● **Exercise prompt**
Please, could you print all the lines below exactly, leaving out the pictures?
+ + + + +
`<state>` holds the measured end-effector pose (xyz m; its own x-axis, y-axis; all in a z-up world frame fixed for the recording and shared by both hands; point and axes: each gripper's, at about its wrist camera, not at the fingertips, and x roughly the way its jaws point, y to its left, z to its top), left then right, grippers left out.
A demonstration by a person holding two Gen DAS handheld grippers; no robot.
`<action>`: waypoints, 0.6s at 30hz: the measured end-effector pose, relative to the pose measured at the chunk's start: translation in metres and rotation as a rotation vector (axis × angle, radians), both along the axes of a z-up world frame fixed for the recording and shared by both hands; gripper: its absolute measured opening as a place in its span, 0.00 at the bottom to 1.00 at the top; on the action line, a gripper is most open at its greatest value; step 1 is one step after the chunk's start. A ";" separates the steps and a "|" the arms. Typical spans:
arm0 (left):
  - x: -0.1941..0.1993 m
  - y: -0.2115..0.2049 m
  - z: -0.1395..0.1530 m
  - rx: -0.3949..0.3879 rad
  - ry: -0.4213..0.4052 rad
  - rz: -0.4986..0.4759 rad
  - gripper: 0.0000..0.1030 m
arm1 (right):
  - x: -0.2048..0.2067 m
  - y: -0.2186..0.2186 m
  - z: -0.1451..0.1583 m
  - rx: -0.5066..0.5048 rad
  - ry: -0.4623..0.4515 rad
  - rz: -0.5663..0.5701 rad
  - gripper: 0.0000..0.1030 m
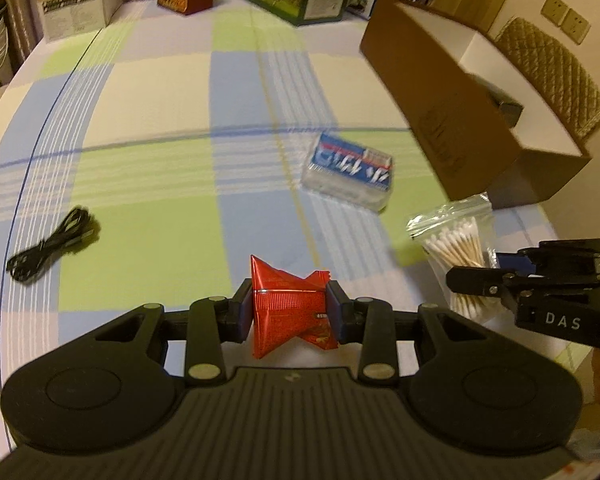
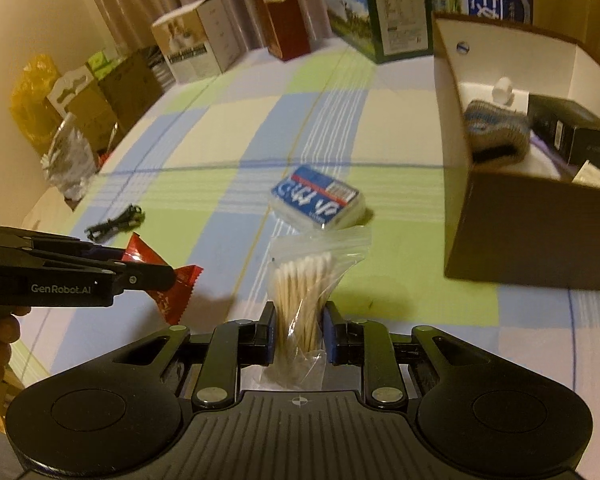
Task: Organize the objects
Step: 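Carry the red packet and swab bag over the open box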
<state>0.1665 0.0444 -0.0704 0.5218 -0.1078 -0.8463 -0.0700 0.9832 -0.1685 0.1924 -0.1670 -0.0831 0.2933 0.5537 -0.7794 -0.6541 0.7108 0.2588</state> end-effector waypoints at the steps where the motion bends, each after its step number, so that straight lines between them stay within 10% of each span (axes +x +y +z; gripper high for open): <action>1: 0.001 -0.002 0.004 -0.002 -0.009 -0.002 0.31 | 0.001 -0.001 0.004 0.007 -0.005 0.001 0.20; 18: 0.038 -0.054 0.062 -0.032 -0.151 -0.077 0.31 | 0.036 -0.051 0.066 0.116 -0.114 -0.088 0.20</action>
<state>0.2046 -0.0093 -0.0080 0.6319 -0.1780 -0.7543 0.0334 0.9786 -0.2030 0.2284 -0.2176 -0.0168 0.4268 0.6061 -0.6711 -0.6207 0.7361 0.2700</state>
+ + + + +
● **Response area**
`<state>` holds the measured end-effector pose (xyz m; its own x-axis, y-axis; all in a z-up world frame fixed for the recording and shared by both hands; point and axes: each gripper's, at about its wrist camera, not at the fingertips, and x roughly the way its jaws point, y to its left, z to its top), left then right, grippers left out.
A demonstration by a person holding two Gen DAS handheld grippers; no robot.
`<action>`: waypoints, 0.6s at 30hz: the measured end-effector pose, relative to the pose measured at the chunk's start: translation in metres and rotation as a rotation vector (axis × angle, radians), both along the axes of a z-up world frame fixed for the recording and shared by both hands; gripper: its absolute measured opening as a place in its span, 0.00 at the bottom to 1.00 at the top; on the action line, a gripper is most open at its greatest value; step 1 is one step after the chunk's start. A ";" separates the steps and a "|" the arms. Typical spans:
arm0 (left):
  - x: -0.1941..0.1993 m
  - y: -0.2115..0.2049 m
  - z: -0.1395..0.1530 m
  - rx: -0.3949..0.3879 rad
  - ry: -0.4213..0.4052 rad
  - rz: -0.4986..0.4759 rad
  - gripper: 0.0000..0.1030 m
arm1 (right):
  - x: -0.2048..0.2067 m
  - y: -0.2186..0.2186 m
  - z: -0.1451..0.1583 m
  - rx: -0.5066..0.5048 rad
  - ry: -0.4623..0.4515 rad
  - rz: -0.5663..0.5701 rad
  - gripper: 0.0000..0.1030 m
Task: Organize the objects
Step: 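Carry the red packet and swab bag over the open box
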<state>0.1665 0.0444 -0.0704 0.5218 -0.1078 -0.8463 -0.0700 0.9832 -0.1685 0.1924 -0.1670 -0.0831 0.2933 0.5537 -0.7794 -0.6541 0.7108 0.2588</state> end-effector waypoints at the steps where the motion bends, each after its step number, so that straight lines between them stay within 10% of each span (axes +x +y +z; gripper high for open): <action>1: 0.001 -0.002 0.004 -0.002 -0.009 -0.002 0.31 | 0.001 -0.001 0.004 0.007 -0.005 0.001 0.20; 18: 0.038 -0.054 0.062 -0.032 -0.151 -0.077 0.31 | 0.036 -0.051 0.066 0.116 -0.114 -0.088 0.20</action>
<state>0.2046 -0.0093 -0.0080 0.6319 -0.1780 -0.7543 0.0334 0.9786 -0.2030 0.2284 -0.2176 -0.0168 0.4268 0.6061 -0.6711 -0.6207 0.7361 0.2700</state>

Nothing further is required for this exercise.